At 71, Shaye has more movies in the can, ready for release, than stars and starlets a fraction of her age. But those titles! “Bayou Tales”, “Abattoir, “Tales of Halloween,” “Killing Winston Jones.”
OK, that last one’s a comedy. Shaye’s fearlessness isn’t limited to picking up a flashlight and going down in a basement that she is pretty sure a demon is visiting.
“Most women my age are eating lime jello for lunch,” Shaye cracks. “But not me, baby! Bring on the monsters, the ghosts, the demons!”
Shaye turns up in so many horror films it’s as if the filmmakers, knowing her pedigree, are looking for a good luck charm.
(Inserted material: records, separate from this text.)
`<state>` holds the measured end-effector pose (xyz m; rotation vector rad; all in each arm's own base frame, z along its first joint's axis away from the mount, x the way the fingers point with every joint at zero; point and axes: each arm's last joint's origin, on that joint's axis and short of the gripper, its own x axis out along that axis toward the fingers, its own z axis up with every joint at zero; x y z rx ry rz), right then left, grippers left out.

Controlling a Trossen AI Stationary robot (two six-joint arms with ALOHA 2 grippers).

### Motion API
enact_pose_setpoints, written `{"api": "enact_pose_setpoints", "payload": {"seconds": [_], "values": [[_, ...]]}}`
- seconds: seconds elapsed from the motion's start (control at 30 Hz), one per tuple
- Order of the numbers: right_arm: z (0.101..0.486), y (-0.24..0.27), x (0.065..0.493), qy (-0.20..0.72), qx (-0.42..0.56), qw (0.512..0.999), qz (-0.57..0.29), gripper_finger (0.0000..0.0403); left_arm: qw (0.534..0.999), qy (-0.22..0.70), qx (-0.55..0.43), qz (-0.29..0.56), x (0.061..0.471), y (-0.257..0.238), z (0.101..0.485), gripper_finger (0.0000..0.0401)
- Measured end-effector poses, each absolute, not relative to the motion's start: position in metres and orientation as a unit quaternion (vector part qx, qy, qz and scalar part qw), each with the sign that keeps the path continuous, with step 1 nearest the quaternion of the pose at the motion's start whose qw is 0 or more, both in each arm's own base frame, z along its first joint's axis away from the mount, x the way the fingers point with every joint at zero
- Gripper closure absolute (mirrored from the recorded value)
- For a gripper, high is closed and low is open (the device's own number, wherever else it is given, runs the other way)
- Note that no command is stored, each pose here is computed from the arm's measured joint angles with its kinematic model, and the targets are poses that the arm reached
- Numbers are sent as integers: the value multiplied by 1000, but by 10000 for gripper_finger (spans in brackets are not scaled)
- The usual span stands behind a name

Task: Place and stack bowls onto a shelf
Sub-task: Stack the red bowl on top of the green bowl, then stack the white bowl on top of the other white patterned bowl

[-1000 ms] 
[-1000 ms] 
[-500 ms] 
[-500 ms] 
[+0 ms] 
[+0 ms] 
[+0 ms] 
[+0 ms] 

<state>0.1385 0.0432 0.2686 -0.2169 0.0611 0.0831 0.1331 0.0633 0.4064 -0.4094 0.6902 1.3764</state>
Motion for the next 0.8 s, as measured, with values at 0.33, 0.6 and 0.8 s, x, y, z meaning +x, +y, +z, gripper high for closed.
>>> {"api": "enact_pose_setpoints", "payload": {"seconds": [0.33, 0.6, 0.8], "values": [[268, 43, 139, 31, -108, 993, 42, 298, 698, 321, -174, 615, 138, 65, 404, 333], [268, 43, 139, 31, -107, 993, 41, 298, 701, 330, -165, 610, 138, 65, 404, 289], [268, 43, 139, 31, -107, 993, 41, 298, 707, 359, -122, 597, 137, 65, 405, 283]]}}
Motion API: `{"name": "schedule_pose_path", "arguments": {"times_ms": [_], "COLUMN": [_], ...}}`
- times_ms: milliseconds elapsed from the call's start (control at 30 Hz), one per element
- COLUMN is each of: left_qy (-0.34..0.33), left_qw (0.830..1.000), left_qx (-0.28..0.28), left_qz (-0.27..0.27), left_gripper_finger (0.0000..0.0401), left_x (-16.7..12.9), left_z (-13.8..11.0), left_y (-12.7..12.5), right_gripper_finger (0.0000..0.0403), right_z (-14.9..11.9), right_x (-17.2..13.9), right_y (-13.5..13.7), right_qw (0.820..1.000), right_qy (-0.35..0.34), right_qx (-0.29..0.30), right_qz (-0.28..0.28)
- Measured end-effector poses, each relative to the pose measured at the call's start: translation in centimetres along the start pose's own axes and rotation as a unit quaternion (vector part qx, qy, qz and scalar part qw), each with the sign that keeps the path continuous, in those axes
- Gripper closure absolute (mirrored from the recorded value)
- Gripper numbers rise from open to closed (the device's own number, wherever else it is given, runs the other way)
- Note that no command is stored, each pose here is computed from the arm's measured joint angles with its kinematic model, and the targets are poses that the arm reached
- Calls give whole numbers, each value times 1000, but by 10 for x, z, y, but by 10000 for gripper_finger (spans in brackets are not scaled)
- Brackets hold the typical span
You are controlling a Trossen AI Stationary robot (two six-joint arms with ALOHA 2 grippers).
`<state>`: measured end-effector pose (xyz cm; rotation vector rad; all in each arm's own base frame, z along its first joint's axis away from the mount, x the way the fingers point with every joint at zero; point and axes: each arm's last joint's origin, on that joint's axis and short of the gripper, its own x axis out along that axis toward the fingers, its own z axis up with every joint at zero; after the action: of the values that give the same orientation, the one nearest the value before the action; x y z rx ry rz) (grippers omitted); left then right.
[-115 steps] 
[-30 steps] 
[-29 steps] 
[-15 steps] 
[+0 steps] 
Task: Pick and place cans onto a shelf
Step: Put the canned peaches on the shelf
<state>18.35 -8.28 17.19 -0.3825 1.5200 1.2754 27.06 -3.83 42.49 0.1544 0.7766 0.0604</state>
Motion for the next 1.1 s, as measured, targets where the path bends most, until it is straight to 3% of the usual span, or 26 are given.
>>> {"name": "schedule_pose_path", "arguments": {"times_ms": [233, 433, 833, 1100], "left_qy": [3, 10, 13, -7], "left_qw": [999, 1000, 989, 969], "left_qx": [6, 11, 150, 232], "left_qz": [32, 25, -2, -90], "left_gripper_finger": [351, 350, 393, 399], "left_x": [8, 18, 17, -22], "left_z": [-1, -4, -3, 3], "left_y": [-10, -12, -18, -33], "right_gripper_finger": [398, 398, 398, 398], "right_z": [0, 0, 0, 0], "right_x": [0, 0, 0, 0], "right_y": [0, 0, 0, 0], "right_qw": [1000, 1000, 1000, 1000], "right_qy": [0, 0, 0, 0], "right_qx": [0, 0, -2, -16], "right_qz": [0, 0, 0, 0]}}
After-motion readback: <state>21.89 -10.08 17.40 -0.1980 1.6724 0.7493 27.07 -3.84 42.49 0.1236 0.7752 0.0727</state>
“She’s the calm in the middle of the storm,” says Timothy Anderson, a horror filmmaker and reviewer for Bloodydisgusting.com. ” If Lin Shaye is there to save the day, it seems like everything might just turn out fine. Of course that’s rarely the case.”
And so it is with “Insidious: Chapter 3.” Actor and screenwriter Leigh Whannell launched his career with “Saw,” and scripted the original “Insidious.” To make his directing debut with “Chapter 3,” he wanted “a friendly face,” Shaye, back on set. “The only problem with that? I killed her character (Elise, a demon-chasing psychic) off in the first film!”
A prequel was born, and with it, a rare leading role for Shaye.
“Elise is looking at her own mortality, and that’s a very dark place to start” developing a character, Shaye says. “She’s in this house that she’s kind of afraid to leave. This teenage girl comes to visit her, wanting to talk to her dead mother, and Elise sees the risks in that and that’s what gets her out of her pajamas and out of her house.”
Doing horror conventions puts Shaye in direct touch with the fans of the genre, “and from them, I learn what really scares people.”
What about her? An in-demand actress and admitted animal fanatic who shares her life with cats and a dog, she doesn’t worry about becoming “a cat lady.” But even though she’s “never aware of my actual age…I’m having too much fun to think about that,” Shaye has her fears. And they have to do with mortality.
“I hate the idea of losing my independence, having my health turn bad. When you feel bad, that puts an edge on everything you do.
She’s a true believer in “the good you put out there coming back, and the bad — all those things these movies have in them.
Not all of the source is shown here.